[Information shown]
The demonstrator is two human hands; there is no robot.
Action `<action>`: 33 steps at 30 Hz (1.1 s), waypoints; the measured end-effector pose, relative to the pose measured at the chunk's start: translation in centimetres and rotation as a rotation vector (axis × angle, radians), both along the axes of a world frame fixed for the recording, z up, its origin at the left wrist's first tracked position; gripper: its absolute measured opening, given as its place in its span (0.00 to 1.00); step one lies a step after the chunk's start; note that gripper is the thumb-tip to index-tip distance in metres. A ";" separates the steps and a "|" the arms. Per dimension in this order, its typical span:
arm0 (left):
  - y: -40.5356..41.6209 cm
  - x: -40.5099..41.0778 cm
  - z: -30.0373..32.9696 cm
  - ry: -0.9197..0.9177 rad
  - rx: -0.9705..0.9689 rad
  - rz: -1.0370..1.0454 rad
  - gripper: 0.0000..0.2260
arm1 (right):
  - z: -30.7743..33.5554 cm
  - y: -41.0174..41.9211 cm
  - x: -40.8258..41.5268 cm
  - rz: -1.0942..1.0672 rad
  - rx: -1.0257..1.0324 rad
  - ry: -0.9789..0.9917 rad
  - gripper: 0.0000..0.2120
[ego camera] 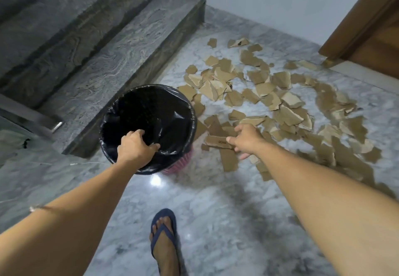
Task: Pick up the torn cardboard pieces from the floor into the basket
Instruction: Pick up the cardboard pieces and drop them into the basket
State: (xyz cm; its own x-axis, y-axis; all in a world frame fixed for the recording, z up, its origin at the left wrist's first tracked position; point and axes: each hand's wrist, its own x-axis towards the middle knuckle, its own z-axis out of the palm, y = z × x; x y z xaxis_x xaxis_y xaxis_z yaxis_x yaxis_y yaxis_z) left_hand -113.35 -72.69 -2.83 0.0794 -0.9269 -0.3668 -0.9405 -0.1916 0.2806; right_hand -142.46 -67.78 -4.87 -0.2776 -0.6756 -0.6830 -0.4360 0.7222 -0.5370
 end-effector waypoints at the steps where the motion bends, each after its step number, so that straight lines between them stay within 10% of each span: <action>1: 1.2 -1.4 0.3 0.059 -0.030 0.014 0.29 | 0.2 1.2 -1.4 0.014 0.000 0.016 0.29; 8: 9.9 -9.9 -0.8 0.199 -0.135 -0.028 0.09 | -0.3 9.8 -10.1 -0.007 0.037 0.073 0.25; 25: 12.2 -22.1 -24.8 0.095 0.250 -0.359 0.28 | -19.7 22.6 -23.3 -0.242 0.176 0.107 0.19; 33: 8.5 -25.2 -32.7 0.058 0.098 -0.418 0.24 | -26.9 22.8 -25.8 -0.294 0.195 0.259 0.30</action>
State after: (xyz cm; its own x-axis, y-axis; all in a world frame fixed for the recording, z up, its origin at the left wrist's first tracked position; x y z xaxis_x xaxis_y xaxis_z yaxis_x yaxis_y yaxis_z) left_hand -138.51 -64.19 -35.55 -0.3189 -0.8353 -0.4478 -0.9262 0.1743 0.3345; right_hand -168.25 -44.98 -31.77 -0.6180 -0.4074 -0.6724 -0.2991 0.9128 -0.2781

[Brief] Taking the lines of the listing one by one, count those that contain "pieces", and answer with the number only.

[Task response] 2